— DESCRIPTION OF THE TASK —
Go line by line through the data below and count those that hold "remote". Return only the number.

─── RECORDS SHOWN

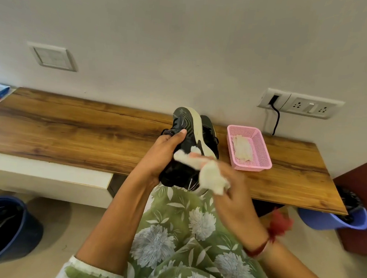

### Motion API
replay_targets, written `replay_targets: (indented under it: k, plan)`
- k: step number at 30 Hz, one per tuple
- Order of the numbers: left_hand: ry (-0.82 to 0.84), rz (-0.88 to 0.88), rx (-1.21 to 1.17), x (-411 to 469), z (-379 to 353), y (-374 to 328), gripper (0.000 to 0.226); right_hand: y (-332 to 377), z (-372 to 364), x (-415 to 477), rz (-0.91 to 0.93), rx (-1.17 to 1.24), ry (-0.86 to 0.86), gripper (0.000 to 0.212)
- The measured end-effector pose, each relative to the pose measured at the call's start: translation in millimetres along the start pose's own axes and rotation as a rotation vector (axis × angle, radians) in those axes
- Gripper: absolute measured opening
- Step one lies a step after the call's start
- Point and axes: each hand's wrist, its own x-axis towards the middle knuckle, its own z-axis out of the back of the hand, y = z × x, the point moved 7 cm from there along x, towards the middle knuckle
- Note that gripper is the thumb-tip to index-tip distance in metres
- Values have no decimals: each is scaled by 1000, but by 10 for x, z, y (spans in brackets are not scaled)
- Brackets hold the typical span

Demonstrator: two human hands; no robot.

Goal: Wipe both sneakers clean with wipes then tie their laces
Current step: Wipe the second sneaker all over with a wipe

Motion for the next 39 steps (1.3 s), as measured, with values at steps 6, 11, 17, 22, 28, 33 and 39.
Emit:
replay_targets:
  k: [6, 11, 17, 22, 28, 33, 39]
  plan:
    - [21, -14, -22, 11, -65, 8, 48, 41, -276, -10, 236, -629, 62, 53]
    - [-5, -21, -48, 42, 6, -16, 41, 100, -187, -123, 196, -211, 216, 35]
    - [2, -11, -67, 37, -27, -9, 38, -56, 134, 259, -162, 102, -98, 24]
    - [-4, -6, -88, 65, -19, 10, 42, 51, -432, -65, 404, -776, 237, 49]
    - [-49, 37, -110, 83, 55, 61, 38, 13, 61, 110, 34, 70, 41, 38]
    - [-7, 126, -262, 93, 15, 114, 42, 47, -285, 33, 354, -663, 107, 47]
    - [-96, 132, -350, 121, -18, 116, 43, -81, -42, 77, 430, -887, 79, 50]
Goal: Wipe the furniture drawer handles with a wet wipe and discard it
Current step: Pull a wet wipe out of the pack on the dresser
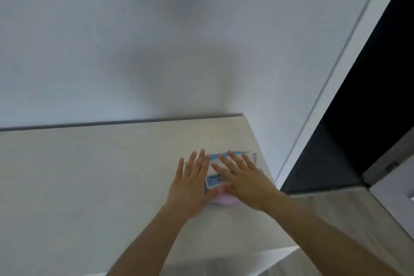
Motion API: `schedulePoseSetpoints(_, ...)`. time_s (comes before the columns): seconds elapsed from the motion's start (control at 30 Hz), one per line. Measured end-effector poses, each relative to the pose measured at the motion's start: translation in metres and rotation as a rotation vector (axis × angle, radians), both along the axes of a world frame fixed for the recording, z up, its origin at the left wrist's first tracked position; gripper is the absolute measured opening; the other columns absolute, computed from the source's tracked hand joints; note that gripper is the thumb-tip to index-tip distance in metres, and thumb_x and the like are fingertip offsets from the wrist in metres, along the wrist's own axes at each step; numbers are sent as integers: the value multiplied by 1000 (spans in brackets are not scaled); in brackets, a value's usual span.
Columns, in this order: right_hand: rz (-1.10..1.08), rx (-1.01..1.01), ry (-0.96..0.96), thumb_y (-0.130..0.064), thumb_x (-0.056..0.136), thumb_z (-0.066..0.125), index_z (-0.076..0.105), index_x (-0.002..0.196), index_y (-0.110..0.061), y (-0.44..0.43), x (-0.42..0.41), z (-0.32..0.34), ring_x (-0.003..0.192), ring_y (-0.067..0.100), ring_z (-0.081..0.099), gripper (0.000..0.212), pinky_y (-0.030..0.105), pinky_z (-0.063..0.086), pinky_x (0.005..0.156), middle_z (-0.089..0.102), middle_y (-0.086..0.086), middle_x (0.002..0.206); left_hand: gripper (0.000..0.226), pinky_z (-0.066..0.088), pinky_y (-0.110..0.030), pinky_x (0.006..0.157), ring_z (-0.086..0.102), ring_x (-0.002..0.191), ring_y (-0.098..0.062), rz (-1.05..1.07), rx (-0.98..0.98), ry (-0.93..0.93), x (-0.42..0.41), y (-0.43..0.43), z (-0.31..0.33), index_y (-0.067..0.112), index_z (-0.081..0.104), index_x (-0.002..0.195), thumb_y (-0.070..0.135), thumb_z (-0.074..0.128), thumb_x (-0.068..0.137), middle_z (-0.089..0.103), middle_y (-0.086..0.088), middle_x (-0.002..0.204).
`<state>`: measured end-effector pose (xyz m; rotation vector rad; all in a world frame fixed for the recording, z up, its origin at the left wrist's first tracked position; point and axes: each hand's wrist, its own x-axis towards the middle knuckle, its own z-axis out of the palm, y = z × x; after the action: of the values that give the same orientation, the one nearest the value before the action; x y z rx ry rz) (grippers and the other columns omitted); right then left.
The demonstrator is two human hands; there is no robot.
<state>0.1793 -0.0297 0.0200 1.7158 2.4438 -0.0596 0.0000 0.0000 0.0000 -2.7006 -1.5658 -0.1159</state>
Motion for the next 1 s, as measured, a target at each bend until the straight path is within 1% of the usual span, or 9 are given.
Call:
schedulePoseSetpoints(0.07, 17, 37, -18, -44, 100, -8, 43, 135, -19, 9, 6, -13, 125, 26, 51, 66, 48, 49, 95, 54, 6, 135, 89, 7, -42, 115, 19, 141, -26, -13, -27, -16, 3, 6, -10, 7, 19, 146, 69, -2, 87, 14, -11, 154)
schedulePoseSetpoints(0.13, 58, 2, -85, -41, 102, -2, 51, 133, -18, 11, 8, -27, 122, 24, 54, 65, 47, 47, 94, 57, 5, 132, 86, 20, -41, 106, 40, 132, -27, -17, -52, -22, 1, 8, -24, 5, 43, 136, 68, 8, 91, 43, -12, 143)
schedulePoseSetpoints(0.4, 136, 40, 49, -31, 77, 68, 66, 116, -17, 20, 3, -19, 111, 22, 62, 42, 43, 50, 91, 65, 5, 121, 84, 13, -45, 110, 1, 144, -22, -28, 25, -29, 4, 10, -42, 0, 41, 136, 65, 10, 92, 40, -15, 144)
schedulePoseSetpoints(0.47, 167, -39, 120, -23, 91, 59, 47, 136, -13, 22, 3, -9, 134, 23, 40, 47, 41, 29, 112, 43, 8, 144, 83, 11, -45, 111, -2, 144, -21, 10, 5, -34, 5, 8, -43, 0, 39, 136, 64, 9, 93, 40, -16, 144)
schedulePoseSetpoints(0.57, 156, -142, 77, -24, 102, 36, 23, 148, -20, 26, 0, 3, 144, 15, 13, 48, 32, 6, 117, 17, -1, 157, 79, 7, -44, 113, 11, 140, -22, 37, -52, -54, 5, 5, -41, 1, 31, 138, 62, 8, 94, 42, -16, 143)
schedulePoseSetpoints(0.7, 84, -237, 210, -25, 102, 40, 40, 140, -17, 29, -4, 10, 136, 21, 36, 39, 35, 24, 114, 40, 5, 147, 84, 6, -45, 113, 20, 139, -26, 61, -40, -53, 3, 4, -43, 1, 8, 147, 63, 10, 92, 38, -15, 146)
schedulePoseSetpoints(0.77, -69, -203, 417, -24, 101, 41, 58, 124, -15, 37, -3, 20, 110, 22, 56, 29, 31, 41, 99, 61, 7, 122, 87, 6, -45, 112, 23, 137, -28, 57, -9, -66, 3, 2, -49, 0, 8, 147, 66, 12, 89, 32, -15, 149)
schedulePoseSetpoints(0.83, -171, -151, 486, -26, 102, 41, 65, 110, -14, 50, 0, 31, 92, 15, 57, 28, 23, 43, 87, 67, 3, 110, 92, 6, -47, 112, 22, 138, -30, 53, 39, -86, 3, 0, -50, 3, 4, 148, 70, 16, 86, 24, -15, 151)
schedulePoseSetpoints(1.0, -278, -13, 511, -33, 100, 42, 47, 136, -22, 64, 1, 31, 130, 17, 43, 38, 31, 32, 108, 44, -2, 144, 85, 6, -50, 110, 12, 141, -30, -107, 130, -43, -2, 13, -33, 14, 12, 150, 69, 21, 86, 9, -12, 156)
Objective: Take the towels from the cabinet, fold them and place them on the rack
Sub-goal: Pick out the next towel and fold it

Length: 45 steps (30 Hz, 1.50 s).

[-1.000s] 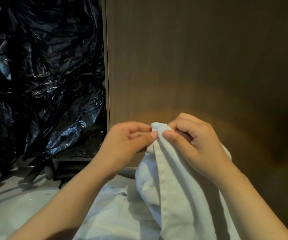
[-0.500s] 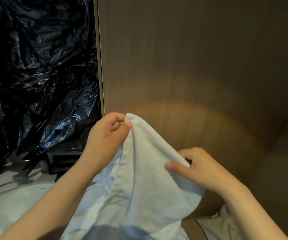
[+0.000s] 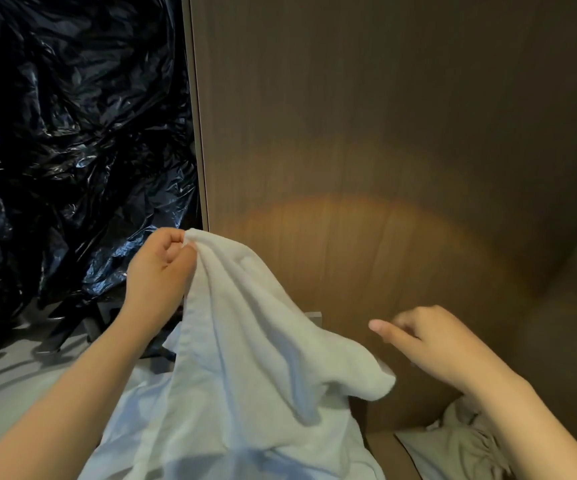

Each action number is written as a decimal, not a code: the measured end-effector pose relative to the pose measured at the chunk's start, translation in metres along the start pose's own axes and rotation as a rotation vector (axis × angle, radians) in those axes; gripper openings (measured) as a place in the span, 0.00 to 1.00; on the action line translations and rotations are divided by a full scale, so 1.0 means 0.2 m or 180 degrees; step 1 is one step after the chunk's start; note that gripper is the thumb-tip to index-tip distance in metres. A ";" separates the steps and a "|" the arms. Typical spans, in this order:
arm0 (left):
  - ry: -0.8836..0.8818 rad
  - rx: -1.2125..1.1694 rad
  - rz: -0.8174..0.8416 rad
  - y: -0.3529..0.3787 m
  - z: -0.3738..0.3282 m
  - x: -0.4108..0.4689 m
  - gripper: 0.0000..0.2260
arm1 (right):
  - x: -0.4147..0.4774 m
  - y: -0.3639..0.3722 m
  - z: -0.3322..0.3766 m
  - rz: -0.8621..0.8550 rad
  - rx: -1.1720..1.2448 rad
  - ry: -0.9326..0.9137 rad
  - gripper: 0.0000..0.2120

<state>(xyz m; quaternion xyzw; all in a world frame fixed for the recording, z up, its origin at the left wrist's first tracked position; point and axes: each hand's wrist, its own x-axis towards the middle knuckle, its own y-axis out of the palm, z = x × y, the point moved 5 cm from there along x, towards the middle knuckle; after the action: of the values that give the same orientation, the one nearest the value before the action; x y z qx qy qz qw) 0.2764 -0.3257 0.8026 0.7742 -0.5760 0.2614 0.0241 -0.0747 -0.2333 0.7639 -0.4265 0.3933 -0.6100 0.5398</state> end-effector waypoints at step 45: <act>0.0331 -0.0543 -0.0935 -0.03 -0.18 0.27 0.04 | 0.12 -0.61 0.19 -0.2919 -0.0873 -0.0378 0.11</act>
<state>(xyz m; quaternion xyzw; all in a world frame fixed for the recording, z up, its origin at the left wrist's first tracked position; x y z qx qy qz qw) 0.2798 -0.3591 0.8580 0.8306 -0.4747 0.2450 0.1574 -0.0794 -0.2446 0.8934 -0.6572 0.2099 -0.7023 0.1754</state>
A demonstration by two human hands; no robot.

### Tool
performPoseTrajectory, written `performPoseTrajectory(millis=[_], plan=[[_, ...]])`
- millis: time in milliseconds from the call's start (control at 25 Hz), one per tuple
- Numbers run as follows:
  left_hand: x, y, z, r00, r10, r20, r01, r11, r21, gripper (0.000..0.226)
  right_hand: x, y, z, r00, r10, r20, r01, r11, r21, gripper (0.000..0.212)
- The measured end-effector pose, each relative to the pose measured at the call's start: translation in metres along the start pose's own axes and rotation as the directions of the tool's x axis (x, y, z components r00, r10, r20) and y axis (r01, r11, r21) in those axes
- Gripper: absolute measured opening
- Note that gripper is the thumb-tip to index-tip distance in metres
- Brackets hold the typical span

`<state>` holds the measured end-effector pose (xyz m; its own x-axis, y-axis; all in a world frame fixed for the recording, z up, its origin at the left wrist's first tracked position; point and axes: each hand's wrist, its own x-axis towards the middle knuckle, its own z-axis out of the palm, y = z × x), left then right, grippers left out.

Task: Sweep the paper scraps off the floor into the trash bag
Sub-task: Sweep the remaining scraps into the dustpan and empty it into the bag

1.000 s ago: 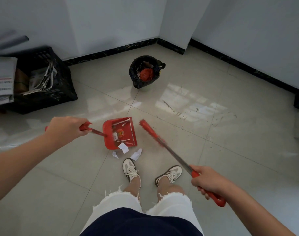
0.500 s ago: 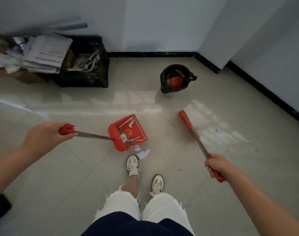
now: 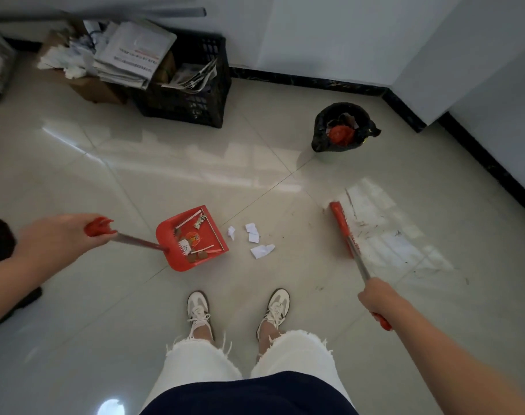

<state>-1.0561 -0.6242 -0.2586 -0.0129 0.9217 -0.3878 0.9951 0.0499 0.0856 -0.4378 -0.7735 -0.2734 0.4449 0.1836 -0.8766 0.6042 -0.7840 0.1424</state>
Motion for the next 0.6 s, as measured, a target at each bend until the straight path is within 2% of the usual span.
performPoseTrajectory(millis=[80, 160, 320, 480, 560, 600], plan=[[-0.008, 0.047, -0.02, 0.997, 0.07, 0.017, -0.07, 0.997, 0.041, 0.031, -0.017, -0.016, 0.02, 1.0, -0.019, 0.002, 0.019, 0.997, -0.069, 0.013], [-0.005, 0.068, -0.022, 0.988, 0.151, 0.029, -0.153, 0.982, 0.113, 0.03, -0.034, -0.039, 0.046, 0.997, -0.065, 0.032, 0.068, 0.993, -0.101, 0.025], [0.005, 0.052, -0.008, 0.968, 0.251, -0.008, -0.249, 0.964, 0.095, 0.029, -0.078, -0.112, 0.106, 0.984, -0.141, 0.112, 0.152, 0.983, -0.104, 0.029], [0.007, 0.046, 0.003, 0.912, 0.41, -0.02, -0.406, 0.909, 0.093, 0.021, -0.124, -0.203, 0.162, 0.947, -0.239, 0.215, 0.28, 0.941, -0.19, 0.031], [0.011, 0.046, 0.005, 0.899, 0.438, 0.0, -0.436, 0.896, 0.082, 0.018, -0.15, -0.237, 0.185, 0.933, -0.259, 0.248, 0.324, 0.906, -0.272, 0.031], [0.015, 0.048, 0.006, 0.899, 0.438, 0.007, -0.437, 0.895, 0.088, 0.02, -0.163, -0.248, 0.196, 0.926, -0.256, 0.276, 0.323, 0.918, -0.232, 0.029]])
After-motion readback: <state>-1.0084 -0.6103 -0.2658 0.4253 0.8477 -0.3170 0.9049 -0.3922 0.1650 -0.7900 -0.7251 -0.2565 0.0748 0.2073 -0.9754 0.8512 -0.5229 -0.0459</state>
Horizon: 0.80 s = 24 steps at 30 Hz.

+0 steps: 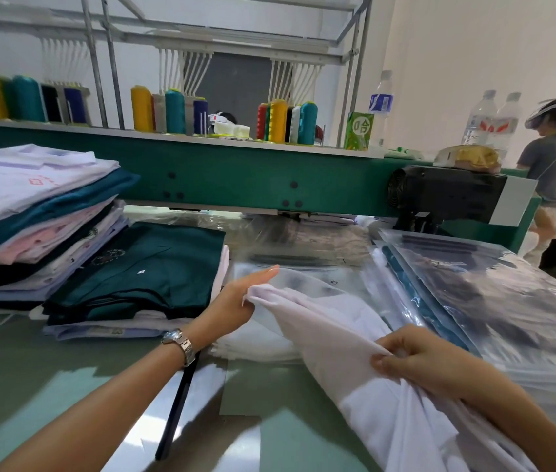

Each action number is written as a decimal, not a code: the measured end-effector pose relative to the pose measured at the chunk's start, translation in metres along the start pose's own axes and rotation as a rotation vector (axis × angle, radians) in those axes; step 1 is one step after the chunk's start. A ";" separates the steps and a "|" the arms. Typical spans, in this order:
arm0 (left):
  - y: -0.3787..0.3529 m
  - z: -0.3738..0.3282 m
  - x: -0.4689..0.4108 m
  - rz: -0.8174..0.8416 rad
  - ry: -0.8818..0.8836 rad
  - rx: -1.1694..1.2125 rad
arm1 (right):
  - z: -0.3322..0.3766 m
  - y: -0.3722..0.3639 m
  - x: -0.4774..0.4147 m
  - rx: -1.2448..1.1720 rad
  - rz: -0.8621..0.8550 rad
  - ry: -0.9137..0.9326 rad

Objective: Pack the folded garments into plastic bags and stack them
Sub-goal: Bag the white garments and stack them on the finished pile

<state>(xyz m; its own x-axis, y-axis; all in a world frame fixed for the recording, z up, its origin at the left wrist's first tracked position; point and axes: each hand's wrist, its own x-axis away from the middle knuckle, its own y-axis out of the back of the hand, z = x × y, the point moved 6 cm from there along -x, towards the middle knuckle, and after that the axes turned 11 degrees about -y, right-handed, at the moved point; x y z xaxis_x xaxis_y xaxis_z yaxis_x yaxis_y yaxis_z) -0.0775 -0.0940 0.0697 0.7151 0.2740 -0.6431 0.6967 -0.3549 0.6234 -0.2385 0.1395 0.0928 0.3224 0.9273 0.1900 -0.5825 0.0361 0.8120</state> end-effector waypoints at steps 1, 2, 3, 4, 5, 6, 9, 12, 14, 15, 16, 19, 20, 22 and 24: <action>-0.003 0.000 -0.001 0.017 0.022 0.005 | 0.000 0.001 -0.003 0.046 -0.007 -0.022; -0.005 0.000 -0.002 0.044 0.038 0.036 | 0.001 0.003 -0.005 0.087 -0.017 -0.043; -0.007 -0.001 -0.003 0.056 0.040 0.050 | 0.002 0.004 -0.007 0.123 -0.032 -0.065; -0.008 -0.001 -0.005 0.058 0.048 0.062 | 0.003 0.006 -0.009 0.149 -0.050 -0.087; -0.009 -0.003 -0.006 0.057 0.057 0.065 | 0.004 0.008 -0.011 0.163 -0.068 -0.109; -0.010 -0.004 -0.006 0.060 0.066 0.067 | 0.004 0.010 -0.013 0.171 -0.084 -0.128; -0.012 -0.010 -0.010 0.064 0.054 0.040 | 0.008 0.014 -0.020 0.194 -0.129 -0.180; -0.015 -0.023 -0.015 0.075 -0.017 -0.033 | 0.020 0.016 -0.030 0.238 -0.178 -0.195; -0.017 -0.034 -0.018 0.075 -0.052 -0.080 | 0.027 0.016 -0.038 0.228 -0.188 -0.208; -0.018 -0.040 -0.019 0.079 -0.071 -0.102 | 0.031 0.016 -0.042 0.238 -0.201 -0.218; -0.021 -0.044 -0.020 0.086 -0.092 -0.126 | 0.035 0.015 -0.047 0.254 -0.216 -0.222; -0.025 -0.056 -0.024 0.108 -0.132 -0.174 | 0.045 0.014 -0.062 0.250 -0.268 -0.215; -0.026 -0.059 -0.026 0.113 -0.150 -0.172 | 0.048 0.013 -0.068 0.247 -0.282 -0.206; -0.025 -0.065 -0.028 0.113 -0.161 -0.164 | 0.052 0.011 -0.080 0.194 -0.308 -0.206; -0.025 -0.070 -0.029 0.123 -0.186 -0.129 | 0.054 0.009 -0.091 0.124 -0.335 -0.196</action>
<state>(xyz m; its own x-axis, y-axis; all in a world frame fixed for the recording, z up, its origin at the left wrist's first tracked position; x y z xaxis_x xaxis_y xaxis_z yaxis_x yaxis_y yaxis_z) -0.1117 -0.0305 0.1042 0.7806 0.0626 -0.6219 0.6149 -0.2550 0.7462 -0.2328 0.0348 0.1130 0.6218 0.7831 -0.0045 -0.3310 0.2680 0.9048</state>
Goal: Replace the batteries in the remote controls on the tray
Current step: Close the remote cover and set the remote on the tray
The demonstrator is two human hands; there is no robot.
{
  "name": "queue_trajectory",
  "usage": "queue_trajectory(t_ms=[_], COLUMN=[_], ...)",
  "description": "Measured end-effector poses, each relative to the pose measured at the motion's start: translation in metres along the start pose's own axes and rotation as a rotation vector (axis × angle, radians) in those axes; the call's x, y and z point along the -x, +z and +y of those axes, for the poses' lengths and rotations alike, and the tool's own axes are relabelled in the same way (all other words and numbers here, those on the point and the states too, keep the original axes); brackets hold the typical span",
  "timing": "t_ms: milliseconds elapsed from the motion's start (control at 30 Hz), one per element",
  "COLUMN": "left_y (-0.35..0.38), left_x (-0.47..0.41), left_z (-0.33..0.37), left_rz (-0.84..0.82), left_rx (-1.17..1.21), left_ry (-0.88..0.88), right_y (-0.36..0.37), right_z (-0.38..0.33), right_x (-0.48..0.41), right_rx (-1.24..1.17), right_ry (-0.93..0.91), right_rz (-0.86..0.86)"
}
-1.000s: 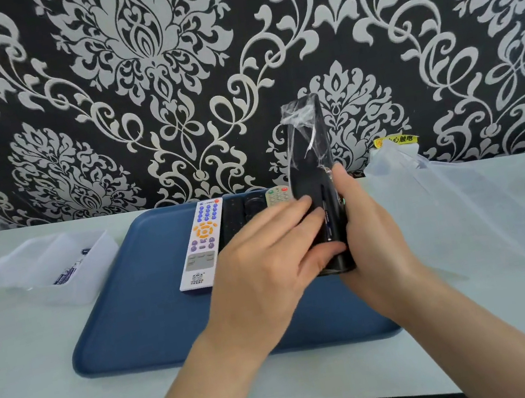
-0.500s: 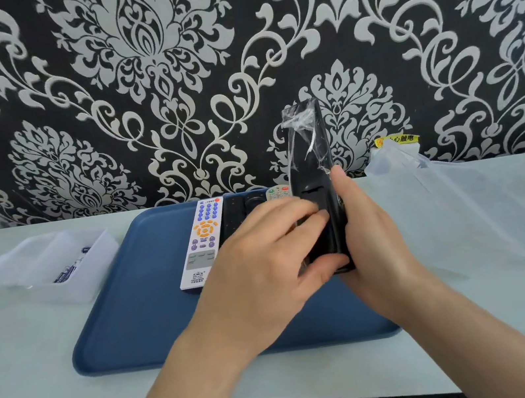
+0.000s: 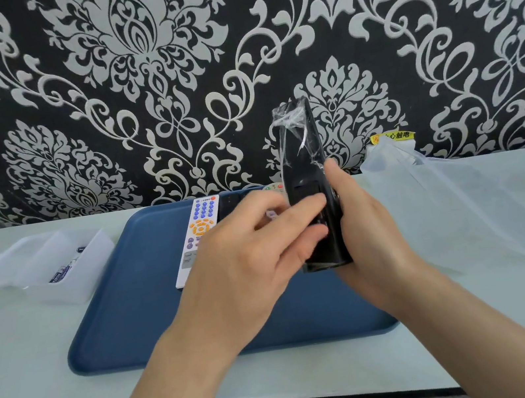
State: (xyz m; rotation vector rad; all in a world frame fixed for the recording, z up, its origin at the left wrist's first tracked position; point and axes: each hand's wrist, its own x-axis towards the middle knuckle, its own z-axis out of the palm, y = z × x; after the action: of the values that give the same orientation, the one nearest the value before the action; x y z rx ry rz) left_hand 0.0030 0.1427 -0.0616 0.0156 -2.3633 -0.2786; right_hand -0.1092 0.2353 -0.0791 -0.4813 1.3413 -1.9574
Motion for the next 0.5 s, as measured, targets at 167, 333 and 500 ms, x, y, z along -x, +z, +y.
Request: queue_trajectory(t_ms=[167,333,500], left_y=[-0.005,-0.014,-0.031], left_x=[-0.007,-0.009,-0.008], left_z=[0.013,-0.002,-0.016], left_rz=[0.040,0.090,-0.126], left_rx=[0.640,0.920,0.822], left_ry=[-0.581,-0.744,-0.563], right_y=[-0.002,-0.001,-0.003], right_z=[-0.001,-0.004,-0.007], right_x=[0.001,0.001,0.000], right_rx=[-0.028,0.002,0.031], right_ry=[-0.031,-0.022,0.004], right_rz=[-0.025,-0.024,-0.048])
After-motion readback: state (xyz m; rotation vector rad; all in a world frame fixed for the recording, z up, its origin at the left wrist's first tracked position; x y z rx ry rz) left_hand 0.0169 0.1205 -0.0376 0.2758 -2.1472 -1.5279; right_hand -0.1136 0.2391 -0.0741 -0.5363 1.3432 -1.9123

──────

— SOLUTION FOR THIS EXERCISE —
2